Reusing identifiers across different layers or protocols ties the
security and privacy properties of the protocol reusing the
identifier to the security and privacy properties of the original
identifier (over which the protocol reusing the identifier may have
no control regarding its generation). Besides, when reusing an
identifier across protocols from different layers, the goal of
isolating the properties of a layer from those of another layer is
broken, and the vulnerability assessment may be harder to perform
since the combined system, rather than each protocol in isolation,
will have to be assessed.
At times, a protocol needs to convey order information (whether it be
sequence, timing, etc.). In many cases, there is no reason for the
corresponding counter or timer to be initialized to any specific
value, e.g., at system bootstrap. Similarly, there may not be a need
for the difference between successive counter values to be
predictable.
A node that implements a per-context linear function may share the
increment space among different contexts (please see the "Simple PRF-
Based Algorithm" section in [RFC9415]). Sharing the same increment
space allows an attacker that can sample identifiers in other context
to, e.g., learn how many identifiers have been generated between two
sampled values.
Finally, some implementations have been found to employ flawed PRNGs
(e.g., see [Klein2007]).
5. Requirements for Transient Numeric Identifiers
Protocol specifications that employ transient numeric identifiers
MUST explicitly specify the interoperability requirements for the
aforementioned transient numeric identifiers (e.g., required
properties such as uniqueness, along with the failure severity if
such requirements are not met).
A vulnerability assessment of the aforementioned transient numeric
identifiers MUST be performed as part of the specification process.

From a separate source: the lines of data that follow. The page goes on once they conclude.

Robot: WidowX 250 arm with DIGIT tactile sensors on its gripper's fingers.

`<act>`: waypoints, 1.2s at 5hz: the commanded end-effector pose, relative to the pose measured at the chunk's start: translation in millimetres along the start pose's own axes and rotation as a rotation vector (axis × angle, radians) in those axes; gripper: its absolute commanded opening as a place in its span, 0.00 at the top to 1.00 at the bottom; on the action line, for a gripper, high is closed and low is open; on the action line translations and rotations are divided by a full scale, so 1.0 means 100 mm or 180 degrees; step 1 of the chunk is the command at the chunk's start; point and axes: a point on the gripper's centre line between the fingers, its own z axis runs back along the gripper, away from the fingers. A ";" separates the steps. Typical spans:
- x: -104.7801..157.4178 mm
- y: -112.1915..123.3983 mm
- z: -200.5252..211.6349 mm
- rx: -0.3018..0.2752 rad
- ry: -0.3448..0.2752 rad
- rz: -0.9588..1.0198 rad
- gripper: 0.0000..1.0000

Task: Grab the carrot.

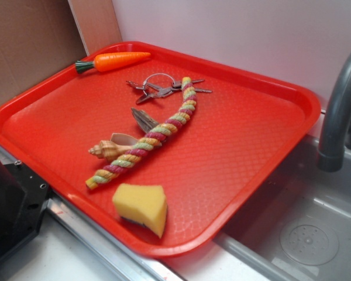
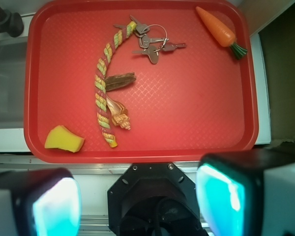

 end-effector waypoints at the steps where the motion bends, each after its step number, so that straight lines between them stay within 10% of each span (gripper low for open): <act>1: 0.00 0.00 0.00 0.0000 0.0000 0.0000 0.00; 3: 0.86 0.34 -0.58 0.0856 -0.0231 -0.0945 0.00; 6: 0.86 0.34 -0.58 0.0856 -0.0231 -0.0945 0.00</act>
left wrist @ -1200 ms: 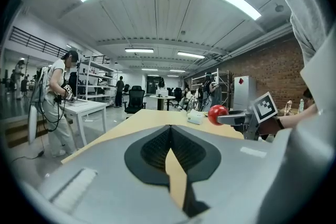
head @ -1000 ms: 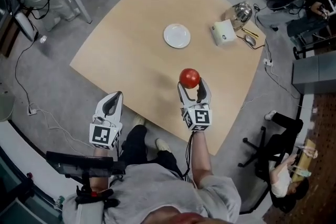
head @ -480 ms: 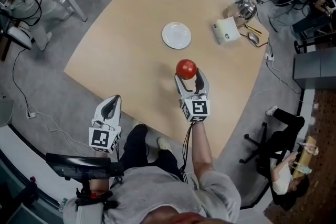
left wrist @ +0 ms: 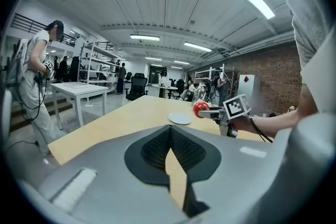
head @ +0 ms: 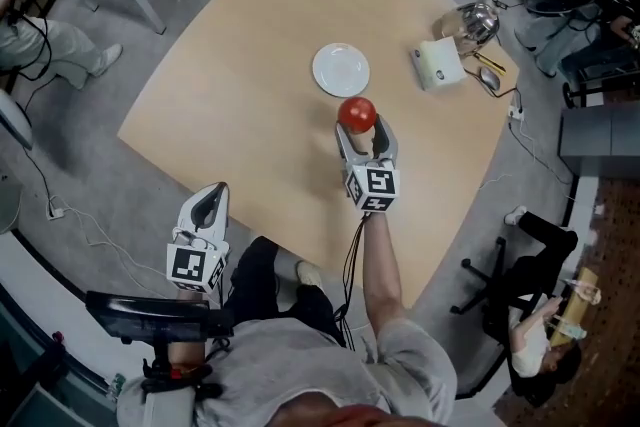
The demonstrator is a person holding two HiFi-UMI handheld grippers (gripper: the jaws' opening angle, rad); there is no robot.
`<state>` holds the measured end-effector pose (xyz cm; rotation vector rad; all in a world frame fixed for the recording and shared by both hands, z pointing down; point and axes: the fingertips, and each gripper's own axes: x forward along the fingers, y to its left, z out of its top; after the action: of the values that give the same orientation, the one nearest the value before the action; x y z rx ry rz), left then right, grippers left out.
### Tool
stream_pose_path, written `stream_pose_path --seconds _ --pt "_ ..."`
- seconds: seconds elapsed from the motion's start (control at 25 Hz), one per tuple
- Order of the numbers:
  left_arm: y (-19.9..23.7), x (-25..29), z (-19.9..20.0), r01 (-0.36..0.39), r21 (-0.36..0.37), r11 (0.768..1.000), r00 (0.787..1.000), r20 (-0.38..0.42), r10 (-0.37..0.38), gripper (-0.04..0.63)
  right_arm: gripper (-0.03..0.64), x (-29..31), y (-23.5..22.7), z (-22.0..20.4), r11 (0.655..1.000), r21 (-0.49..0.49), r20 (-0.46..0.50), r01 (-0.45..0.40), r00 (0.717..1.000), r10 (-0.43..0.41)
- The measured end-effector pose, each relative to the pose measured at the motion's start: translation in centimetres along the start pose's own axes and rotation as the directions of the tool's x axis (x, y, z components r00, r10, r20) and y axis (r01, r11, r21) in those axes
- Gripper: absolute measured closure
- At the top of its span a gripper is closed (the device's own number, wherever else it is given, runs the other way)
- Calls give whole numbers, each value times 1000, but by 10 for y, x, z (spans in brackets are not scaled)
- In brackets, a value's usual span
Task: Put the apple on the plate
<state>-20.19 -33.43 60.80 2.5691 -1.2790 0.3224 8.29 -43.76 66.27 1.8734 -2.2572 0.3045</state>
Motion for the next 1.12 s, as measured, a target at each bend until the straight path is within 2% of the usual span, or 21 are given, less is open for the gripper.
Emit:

Such vulnerability assessment should cover, at least, spoofing,
tampering, repudiation, information disclosure, DoS, and elevation of
privilege.
| NOTE: Sections 8 and 9 of [RFC9415] provide a general
| vulnerability assessment of transient numeric identifiers,
| along with a vulnerability assessment of common algorithms for
| generating transient numeric identifiers. Please see
| [Shostack2014] for further guidance on threat modeling.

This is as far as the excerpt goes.